Stored items from a collection
-*-*-

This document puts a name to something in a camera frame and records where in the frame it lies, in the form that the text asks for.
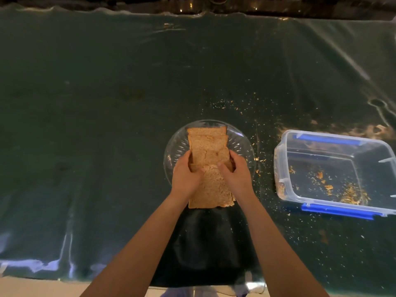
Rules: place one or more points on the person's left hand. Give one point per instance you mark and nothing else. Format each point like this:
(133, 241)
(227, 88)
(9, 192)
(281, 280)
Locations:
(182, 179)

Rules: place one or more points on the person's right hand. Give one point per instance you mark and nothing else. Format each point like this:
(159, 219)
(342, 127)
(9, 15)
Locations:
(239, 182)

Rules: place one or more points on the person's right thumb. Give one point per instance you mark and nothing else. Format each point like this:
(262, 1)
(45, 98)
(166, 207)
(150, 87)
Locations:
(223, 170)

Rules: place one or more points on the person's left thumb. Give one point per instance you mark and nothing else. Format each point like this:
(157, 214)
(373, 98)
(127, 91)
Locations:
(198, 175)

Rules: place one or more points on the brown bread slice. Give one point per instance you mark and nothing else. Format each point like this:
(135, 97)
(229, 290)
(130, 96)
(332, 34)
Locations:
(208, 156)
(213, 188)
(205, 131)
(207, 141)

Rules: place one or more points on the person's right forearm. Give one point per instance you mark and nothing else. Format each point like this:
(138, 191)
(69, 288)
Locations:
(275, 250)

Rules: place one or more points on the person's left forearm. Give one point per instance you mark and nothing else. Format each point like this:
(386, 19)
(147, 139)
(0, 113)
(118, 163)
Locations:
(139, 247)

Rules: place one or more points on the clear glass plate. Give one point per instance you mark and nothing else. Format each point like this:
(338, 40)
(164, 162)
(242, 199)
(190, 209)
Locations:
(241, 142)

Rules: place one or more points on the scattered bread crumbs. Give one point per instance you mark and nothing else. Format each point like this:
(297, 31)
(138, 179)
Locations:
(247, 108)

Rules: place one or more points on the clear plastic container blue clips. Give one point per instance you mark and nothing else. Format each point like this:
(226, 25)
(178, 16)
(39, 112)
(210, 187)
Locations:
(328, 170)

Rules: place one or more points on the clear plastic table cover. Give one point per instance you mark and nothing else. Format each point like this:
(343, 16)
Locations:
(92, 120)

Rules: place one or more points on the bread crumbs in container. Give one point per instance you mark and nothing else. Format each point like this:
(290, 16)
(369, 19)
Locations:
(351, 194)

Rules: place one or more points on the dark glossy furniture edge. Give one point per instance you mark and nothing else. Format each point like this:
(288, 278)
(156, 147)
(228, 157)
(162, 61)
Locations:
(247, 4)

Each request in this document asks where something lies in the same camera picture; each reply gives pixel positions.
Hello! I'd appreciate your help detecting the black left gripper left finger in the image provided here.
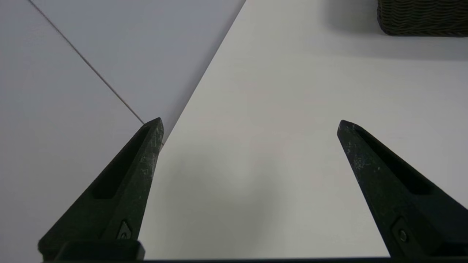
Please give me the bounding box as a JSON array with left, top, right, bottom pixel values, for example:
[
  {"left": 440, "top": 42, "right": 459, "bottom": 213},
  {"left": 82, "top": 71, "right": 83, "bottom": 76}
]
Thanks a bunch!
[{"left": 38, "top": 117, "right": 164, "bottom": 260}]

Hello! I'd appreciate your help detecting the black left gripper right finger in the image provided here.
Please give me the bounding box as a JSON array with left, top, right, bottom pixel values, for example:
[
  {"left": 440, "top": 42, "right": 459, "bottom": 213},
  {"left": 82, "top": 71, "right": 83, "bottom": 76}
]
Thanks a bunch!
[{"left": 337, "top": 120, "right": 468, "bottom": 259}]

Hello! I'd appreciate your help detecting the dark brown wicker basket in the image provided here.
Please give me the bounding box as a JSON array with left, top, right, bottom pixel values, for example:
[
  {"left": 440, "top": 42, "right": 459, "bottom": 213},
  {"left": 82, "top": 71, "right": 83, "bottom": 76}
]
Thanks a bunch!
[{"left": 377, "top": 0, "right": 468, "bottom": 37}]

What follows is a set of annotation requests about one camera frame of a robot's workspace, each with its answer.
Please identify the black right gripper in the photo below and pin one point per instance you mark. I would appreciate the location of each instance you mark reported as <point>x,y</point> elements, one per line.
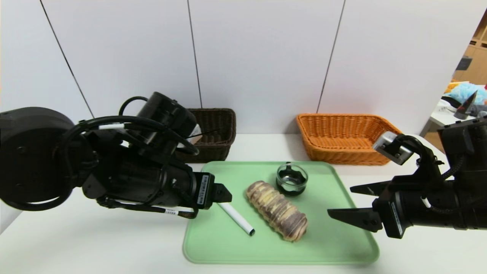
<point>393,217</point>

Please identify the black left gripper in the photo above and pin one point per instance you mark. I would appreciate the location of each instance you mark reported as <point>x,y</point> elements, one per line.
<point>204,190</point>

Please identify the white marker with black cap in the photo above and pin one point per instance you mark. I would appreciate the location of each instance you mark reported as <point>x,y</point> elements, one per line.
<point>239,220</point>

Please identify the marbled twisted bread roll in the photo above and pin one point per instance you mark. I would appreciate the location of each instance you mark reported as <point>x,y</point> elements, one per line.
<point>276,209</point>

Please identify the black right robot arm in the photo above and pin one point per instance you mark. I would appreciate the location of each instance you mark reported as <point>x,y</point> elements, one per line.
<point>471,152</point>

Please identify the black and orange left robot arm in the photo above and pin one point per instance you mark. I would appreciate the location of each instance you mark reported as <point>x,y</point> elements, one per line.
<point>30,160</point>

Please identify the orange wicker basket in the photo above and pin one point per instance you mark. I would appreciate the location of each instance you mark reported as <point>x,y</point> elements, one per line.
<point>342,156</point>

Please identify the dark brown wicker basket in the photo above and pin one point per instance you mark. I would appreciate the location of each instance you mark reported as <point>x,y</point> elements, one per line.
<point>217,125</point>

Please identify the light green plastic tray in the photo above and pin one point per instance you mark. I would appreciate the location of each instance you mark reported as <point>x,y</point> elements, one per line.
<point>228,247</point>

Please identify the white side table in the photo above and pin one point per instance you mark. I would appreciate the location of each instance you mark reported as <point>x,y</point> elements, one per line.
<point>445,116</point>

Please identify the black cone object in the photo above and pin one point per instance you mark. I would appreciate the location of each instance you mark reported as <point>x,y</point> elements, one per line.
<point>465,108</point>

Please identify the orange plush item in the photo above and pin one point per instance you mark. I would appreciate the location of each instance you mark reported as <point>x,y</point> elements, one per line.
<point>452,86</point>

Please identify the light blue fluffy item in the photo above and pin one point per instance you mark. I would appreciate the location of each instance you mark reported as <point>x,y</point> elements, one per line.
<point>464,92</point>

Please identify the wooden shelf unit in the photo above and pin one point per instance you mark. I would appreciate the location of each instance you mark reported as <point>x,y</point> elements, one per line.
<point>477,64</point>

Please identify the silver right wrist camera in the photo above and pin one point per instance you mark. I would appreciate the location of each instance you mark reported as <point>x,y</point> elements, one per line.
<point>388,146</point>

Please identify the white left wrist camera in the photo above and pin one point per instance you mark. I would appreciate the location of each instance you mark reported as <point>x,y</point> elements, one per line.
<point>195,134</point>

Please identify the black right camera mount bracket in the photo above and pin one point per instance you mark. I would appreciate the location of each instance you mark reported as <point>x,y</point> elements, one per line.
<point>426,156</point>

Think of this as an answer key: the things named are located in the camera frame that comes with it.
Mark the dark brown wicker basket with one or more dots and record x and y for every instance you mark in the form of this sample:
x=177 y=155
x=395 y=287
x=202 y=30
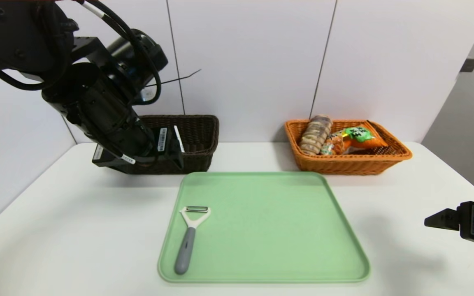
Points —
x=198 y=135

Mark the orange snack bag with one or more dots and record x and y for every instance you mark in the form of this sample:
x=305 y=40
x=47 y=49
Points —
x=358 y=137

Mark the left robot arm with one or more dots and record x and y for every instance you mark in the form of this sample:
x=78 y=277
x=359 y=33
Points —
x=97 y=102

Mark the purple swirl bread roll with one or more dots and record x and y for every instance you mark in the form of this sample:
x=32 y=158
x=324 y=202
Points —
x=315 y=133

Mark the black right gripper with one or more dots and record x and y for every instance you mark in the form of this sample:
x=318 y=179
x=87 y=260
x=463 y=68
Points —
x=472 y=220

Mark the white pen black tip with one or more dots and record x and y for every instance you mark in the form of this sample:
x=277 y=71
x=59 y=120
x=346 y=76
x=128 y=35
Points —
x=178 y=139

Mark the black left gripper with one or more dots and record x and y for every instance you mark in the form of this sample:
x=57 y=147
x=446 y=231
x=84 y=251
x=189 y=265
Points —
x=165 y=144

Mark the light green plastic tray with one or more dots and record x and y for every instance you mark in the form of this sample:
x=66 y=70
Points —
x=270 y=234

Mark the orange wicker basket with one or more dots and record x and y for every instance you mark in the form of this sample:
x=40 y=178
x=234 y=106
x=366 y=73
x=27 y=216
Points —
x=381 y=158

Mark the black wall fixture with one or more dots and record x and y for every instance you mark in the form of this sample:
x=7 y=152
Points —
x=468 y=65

-*-*-

EXERCISE
Lines above with the string "blue" need to be found and copied.

RESULT FOR THIS TASK
Rules: place one or more points on the clear plastic container blue clips. Give one point per instance you mark and nothing else. Format each point like this:
Please identify the light blue fluffy item in the photo above and pin one point per instance you mark. I would appreciate the location of each instance you mark reported as <point>x,y</point> elements, one per line.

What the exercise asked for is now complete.